I have a sum $$\sum_{n} = 1+x+2x^2+3x^3+...+nx^n$$ and asked to simplify it and given $|x|<1$ determine the limit as $n \to \infty$
My first impression is that this is a simple geometric series but I have a mental block as to what is the common ratio. I assume that it was simply $\sum_{n=0}^\infty nx^n$ but when I plug in values to test it the first terms don't seem intuitive.
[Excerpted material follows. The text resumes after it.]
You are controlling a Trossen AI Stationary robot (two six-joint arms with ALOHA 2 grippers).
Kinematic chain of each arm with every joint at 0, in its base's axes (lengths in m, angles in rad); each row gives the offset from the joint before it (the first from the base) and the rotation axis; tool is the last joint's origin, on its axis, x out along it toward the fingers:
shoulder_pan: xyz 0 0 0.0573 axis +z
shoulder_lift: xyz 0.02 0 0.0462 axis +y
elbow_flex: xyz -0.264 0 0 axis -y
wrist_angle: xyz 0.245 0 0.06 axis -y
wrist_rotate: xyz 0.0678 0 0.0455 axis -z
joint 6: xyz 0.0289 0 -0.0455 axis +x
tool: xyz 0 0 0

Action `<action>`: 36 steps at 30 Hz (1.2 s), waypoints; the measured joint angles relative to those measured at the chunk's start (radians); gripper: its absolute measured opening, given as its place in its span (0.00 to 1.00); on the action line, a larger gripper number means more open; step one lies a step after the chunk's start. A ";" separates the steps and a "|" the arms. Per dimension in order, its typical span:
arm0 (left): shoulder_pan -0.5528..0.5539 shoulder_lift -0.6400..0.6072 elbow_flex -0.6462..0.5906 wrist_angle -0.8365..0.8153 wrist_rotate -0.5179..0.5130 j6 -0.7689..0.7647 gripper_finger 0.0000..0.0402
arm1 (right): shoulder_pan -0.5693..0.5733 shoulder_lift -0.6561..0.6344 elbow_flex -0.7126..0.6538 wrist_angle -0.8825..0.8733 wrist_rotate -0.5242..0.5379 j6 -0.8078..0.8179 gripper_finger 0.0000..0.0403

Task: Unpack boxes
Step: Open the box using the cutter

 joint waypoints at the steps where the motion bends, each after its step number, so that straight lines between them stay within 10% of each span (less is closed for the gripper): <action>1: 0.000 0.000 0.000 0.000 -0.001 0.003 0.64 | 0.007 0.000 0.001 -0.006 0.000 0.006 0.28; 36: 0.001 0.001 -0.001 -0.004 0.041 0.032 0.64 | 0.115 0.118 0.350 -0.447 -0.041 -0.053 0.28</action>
But following from this would the common ratio be x.
$$\text{Let }\; S = 1+x+2x^2+3x^3+...+nx^n. $$
$$ \text{then }\;xS=x+x^2+2x^3+3x^4+...+nx^{n+1} $$
$$\text{Subtract: }\: S(1-x)=1+x^2+x^3+\ldots+x^n-nx^{n+1} $$
$$\text{Note that }\; x^2+x^3+\ldots+x^n $$ is a geometric series, with first term $x^2$, common ratio $x$ and $n-1$ terms.
You can compute that geometric series and simplify the overall expression for $S$.
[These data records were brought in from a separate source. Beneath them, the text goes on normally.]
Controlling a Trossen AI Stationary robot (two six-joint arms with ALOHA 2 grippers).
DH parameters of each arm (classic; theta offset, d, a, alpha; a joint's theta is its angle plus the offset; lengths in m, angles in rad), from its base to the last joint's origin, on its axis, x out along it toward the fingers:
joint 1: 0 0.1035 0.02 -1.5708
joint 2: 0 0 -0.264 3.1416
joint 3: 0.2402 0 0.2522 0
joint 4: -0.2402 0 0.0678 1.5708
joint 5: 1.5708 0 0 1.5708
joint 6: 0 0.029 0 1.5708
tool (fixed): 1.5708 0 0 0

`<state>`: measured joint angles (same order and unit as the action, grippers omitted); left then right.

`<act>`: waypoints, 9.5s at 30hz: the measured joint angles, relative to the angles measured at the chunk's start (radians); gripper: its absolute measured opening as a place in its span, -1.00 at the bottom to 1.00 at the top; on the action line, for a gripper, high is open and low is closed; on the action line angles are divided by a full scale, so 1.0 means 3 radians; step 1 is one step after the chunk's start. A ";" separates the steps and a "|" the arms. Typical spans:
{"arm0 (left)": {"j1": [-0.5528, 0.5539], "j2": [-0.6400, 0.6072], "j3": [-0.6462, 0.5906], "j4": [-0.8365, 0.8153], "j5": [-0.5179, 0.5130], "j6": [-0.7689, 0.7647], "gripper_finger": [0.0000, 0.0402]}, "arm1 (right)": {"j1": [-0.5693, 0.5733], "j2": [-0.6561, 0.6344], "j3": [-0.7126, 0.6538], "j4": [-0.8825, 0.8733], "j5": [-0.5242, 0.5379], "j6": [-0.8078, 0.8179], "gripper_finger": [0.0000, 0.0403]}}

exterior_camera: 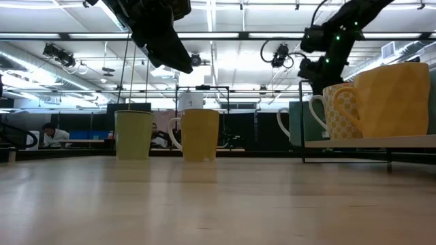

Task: Place coffee mugs
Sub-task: Put the blue white mug on the shelf, then put the yellow white mug on the shelf

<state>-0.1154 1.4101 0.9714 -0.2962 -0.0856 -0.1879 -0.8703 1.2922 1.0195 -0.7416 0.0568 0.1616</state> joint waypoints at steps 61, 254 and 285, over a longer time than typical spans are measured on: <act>0.0000 0.0000 0.0000 -0.0001 0.0000 -0.0001 -0.25 | 0.5266 -0.0435 0.1286 -0.2656 -0.0254 0.5172 -0.86; -0.0001 0.0000 0.0000 0.0000 0.0001 -0.0001 -0.25 | 0.6147 -0.0164 0.0310 -0.2769 0.0658 0.6812 -0.33; 0.0589 0.0000 0.0276 0.0436 0.0002 -0.0194 -0.25 | 0.5930 -0.1223 0.0312 -0.2051 0.2395 0.5184 -0.33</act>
<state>0.0613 1.4101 1.0541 -0.1653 -0.0850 -0.2462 0.9087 0.9254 1.1130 -1.3570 0.7753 1.7169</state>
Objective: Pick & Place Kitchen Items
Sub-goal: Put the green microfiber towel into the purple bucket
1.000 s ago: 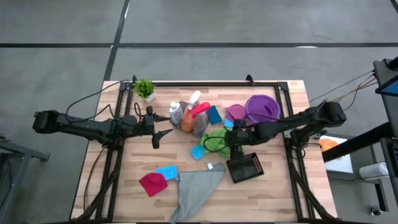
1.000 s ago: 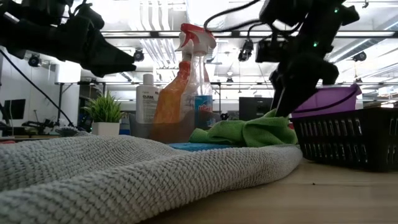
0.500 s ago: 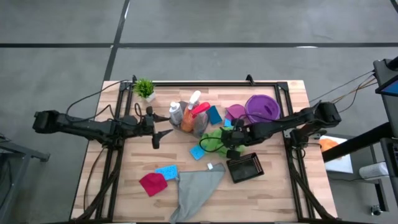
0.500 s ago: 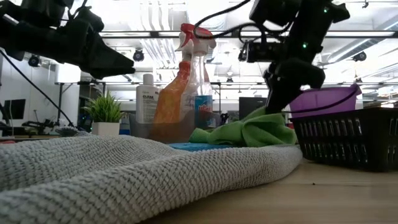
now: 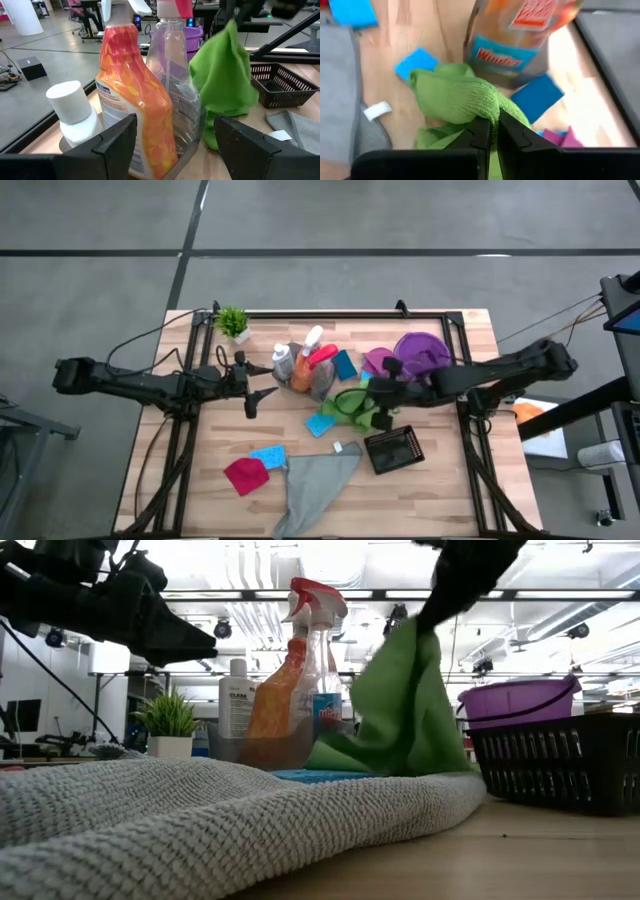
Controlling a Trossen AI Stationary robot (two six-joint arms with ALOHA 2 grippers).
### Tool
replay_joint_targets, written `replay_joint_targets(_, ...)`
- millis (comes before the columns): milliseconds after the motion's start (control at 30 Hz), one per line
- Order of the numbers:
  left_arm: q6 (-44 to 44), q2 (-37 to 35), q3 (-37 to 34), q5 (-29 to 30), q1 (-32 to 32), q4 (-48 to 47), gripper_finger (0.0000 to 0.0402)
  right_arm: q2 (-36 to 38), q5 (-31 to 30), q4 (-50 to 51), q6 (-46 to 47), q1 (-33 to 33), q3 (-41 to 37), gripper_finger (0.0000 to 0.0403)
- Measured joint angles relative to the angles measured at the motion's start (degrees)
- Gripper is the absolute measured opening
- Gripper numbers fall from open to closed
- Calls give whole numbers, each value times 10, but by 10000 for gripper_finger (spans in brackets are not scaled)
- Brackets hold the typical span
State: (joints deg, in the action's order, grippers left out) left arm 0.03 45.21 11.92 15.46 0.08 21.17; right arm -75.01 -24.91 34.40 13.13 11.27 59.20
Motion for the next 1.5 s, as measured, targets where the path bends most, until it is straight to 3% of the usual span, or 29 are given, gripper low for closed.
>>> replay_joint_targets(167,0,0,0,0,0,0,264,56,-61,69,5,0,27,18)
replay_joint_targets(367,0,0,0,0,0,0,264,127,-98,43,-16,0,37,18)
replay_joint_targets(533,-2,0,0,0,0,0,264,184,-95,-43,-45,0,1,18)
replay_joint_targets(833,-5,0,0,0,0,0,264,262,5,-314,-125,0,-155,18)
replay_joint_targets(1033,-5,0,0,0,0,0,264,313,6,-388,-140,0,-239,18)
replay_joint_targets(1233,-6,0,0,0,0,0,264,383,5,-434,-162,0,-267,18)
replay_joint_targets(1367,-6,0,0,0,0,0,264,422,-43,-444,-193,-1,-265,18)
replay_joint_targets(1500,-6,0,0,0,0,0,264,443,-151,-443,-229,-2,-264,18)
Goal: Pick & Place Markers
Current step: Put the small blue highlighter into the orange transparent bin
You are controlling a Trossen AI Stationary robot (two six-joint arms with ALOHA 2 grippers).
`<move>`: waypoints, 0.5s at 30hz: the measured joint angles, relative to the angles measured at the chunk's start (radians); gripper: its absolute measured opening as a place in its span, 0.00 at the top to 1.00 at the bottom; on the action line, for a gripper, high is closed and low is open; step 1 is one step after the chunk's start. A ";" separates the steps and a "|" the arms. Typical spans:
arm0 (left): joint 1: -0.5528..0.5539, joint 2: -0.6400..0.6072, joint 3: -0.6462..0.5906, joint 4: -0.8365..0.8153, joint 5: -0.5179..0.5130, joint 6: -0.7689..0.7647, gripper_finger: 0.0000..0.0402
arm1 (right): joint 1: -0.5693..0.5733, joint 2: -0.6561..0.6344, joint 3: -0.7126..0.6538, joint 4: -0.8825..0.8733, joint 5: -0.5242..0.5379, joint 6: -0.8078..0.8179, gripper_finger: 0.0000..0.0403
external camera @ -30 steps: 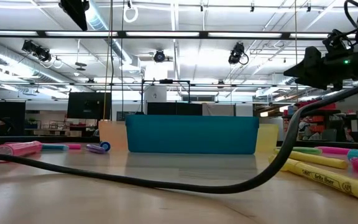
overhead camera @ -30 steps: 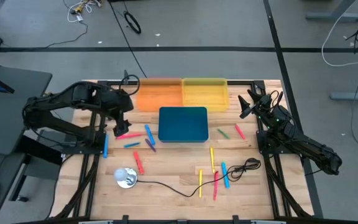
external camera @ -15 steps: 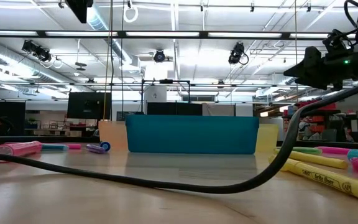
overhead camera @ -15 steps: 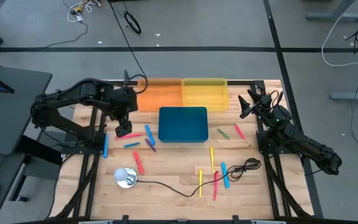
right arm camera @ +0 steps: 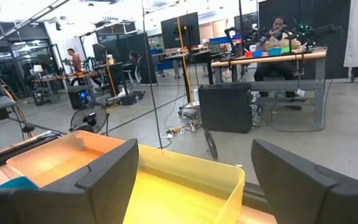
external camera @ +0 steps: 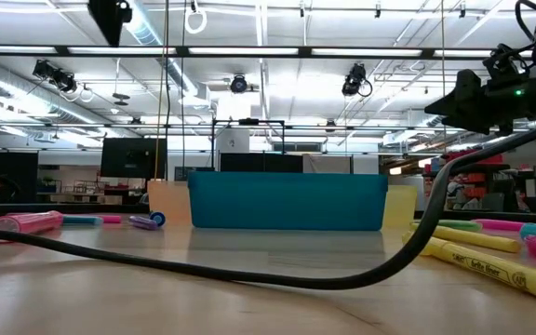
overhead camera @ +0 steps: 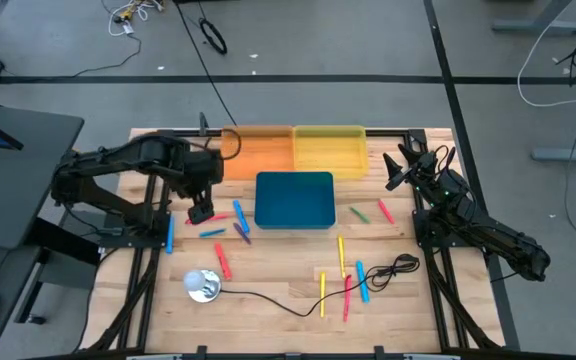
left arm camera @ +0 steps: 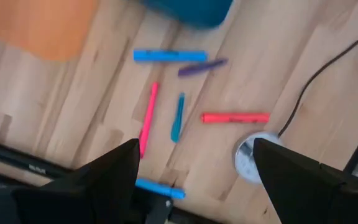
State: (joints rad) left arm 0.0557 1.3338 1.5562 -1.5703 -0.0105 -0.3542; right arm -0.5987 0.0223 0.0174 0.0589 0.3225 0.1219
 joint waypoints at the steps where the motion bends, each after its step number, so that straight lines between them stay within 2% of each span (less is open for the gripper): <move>1: -0.003 -0.002 -0.019 0.001 0.000 -0.001 0.20 | 0.000 0.000 0.000 0.000 0.000 0.000 0.22; 15: -0.036 -0.021 -0.245 0.135 -0.056 -0.018 0.20 | 0.000 0.000 0.000 0.000 0.000 0.000 0.22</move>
State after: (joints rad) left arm 0.0200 1.3132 1.3111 -1.4355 -0.0669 -0.3721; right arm -0.5987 0.0219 0.0177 0.0589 0.3225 0.1219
For $n \rightarrow \infty $ then $x^n \rightarrow 0$ when $|x| < 1$.
Note that $$ 1+x+x^2+x^3+.... = \frac {1}{1-x} $$
Differentiate to get
$$ \frac {d}{dx} (1+x+x^2+x^3+....)=\frac {1}{(1-x)^2} $$
term by term differentiation implies
$$ \frac {d}{dx} (1+x+x^2+x^3+....)= 1+2x+3x^2+.... $$ Therefore
$$ 1+2x+3x^2+.... = \frac {1}{(1-x)^2} $$
Multiply by x
$$ x+2x^2+3x^3+...=\frac {x}{(1-x)^2}$$
add $1$ to bothe sides
$$ 1+x+2x^2+3x^3+... =1+ \frac {x}{(1-x)^2}$$
On the interval $(-1,1)$, the infinite sum $1+x+x^2+x^3 \ldots$ $=\frac{1}{1-x}$, which we will write as $y(x)$.
The sum you wrote is $1+ x \left(\frac{dy(x)}{dx}\right)$.
$$ 1+x+2x^2+3x^3+... = $$
$$(1+x +x^2 +x^3+...)+ (x^2 + x^3 +x^4+...)+ ( x^3 + x^4 +x^5 +...)+...=$$
$$ ( \frac {1}{1-x}) +(\frac {x^2}{1-x})+ (\frac {x^3}{1-x})+...=$$ $$ ( \frac {1}{1-x})(1+x^2 +x^3 +...)=$$
$$ ( \frac {1}{1-x})(1+\frac {x^2}{1-x}) =$$
$$ \frac {1-x+x^2}{(1-x)^2}$$
I have already shown in another post that:
$S=1+2x+3x^2+4x^3+ . . .nx^{n-1}=\frac{{nx^{n+1}-(n+1)x^{n}+1}}{(x-1)^2}$
Multiplying bth sides by x we get:
$x.S=x+2x^2+3x^3+ . . .nx^n ⇒x.S+1=1+x+2x^2+3x^3+ . . .nx^n =s $
so the answer is:
$s=x.S+1=x.\frac{{nx^{n+1}-(n+1)x^{n}+1}}{(x-1)^2}+1=\frac{{nx^{n+2}-(n+1)x^{n+1}+x+(x-1)^2}}{(x-1)^2}$